Sometimes the setting of stories, the barrios and backstreets and weighty avenues of childhood remembrances, prove to be as powerful to the narrative as the protagonists themselves. He Runs The Moon: Tales From The Cities by Wendy Brandmark vibrates with an urban milieu that can be both inviting and at times meaningfully oppressive. The tales here, which flitter from Denver, Colorado, to the Bronx, New York, to Cambridge, Massachusetts, are compiled together in a highly recommended collection of short stories.

All characters sharpen their speech, experiences, and epiphanies against this metropolitan whetstone.


Witnessing how the city-body becomes an agent in its own right is pleasantly hypnotizing. In the first part of seven stories set in Denver, ‘My Red Mustang’ captures this sentiment of city-as-agent well, as the female protagonist frets over what to do with an attractive-yet-unwanted automobile beyond its time, whilst street upon street of Denver comes alive to keep her vehicle in motion for just one more traffic light. This is more than just atmospheric indulgence. These kernels of urban truth dazzle in their own way as much as they hold the logic of the plot together. ‘Irony’, another story from this initial set, as well as having one of the more humourous plotlines, also works with the city of Denver as the main character struggles with some of the sodden truths of sexual iniquity.

Many of the stories in this collection were published before, in various literary journals and magazines, some a decade apart. One may have expected their collaboration here to be at times disjointed. Yet, what is fantastic is how well they work together, as if they were all always supposed to be bound in a single volume.
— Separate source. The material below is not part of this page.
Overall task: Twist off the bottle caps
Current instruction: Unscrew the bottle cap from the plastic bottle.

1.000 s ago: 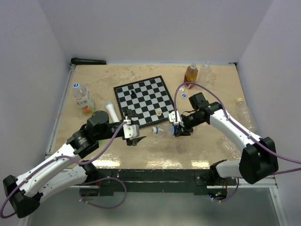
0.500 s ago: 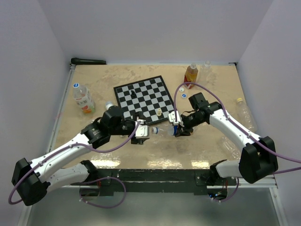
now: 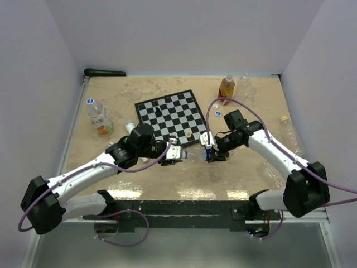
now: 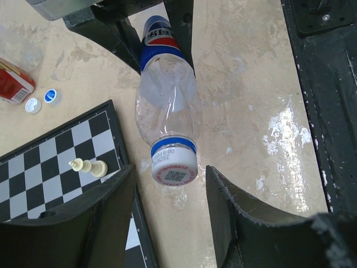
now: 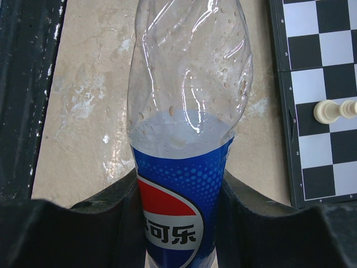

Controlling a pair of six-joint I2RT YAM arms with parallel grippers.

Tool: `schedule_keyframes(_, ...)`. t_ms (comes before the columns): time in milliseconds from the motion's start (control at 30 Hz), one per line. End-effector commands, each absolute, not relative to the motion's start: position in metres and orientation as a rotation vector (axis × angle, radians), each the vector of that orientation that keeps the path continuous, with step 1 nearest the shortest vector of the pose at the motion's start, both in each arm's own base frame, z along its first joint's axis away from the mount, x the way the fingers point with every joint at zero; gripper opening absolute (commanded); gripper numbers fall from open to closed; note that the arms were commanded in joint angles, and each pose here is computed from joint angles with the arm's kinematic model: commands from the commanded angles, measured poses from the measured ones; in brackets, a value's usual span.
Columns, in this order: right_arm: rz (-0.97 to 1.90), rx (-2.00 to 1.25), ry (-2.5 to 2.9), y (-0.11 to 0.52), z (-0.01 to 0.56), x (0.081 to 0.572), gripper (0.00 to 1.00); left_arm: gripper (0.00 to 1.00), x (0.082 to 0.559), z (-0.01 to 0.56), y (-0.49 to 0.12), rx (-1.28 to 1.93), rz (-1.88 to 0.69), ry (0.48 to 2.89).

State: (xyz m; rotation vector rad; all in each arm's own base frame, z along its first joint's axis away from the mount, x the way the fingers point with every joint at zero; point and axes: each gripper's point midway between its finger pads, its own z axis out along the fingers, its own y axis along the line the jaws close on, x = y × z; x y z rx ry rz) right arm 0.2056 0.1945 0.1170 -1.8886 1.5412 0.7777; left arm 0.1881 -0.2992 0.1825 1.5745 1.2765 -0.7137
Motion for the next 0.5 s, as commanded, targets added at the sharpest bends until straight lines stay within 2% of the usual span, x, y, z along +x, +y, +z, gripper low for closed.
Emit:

They work almost as a novel. Again, the vibrancy of locale of the three main cities here draws the reader from one story to another, not unlike how a skilled novelist may string chapters together in succession.

The way many of these stories end is also well done. One could almost teach a class on creative writing, utilizing this collection as assigned reading on how a simple and abrupt finish can oftentimes make for a more meaningful denouement. In the second section of six stories set in New York City, ‘The Blessing’ provides a wonderfully sharp, yet equally meaningful, resolution to the story of two girls exploring the Metropolitan Museum, in as much as they explore their own budding femininity. The last tale of this middle section ‘Where Have You Been?’ also finishes smartly. This particular story’s characters are easy to empathize with—the middle class furniture salesman and his old-world-like tête-à-têtes, including a directionless advance on one of his more eccentric, female customers.

The most memorable tale is found in the final segment of four stories set in Boston. In ‘The Other Room’, the dentist as a protagonist is striking. Her inexplicable obsession following a no-show customer at her downtown office make for an unforgettable read. ‘Vagabond’ is also thoughtful and haunting in its own way.

For those who dabble in writing themselves, He Runs The Moon: Tales from the Cities by Wendy Brandmark makes one want to start immediately composing some short stories one’s self. That is not to say that Brandmark’s work suffers from any writer’s-writer affectation. But rather, the reader will be reminded of how much meaning and substance can be conveyed in such a small space through the words of an individual who knows and respects her own craft.

These stories are meant to be enjoyed, later in the evening, with one of your better whiskeys, and talked about the next day with a good friend who also loves to read.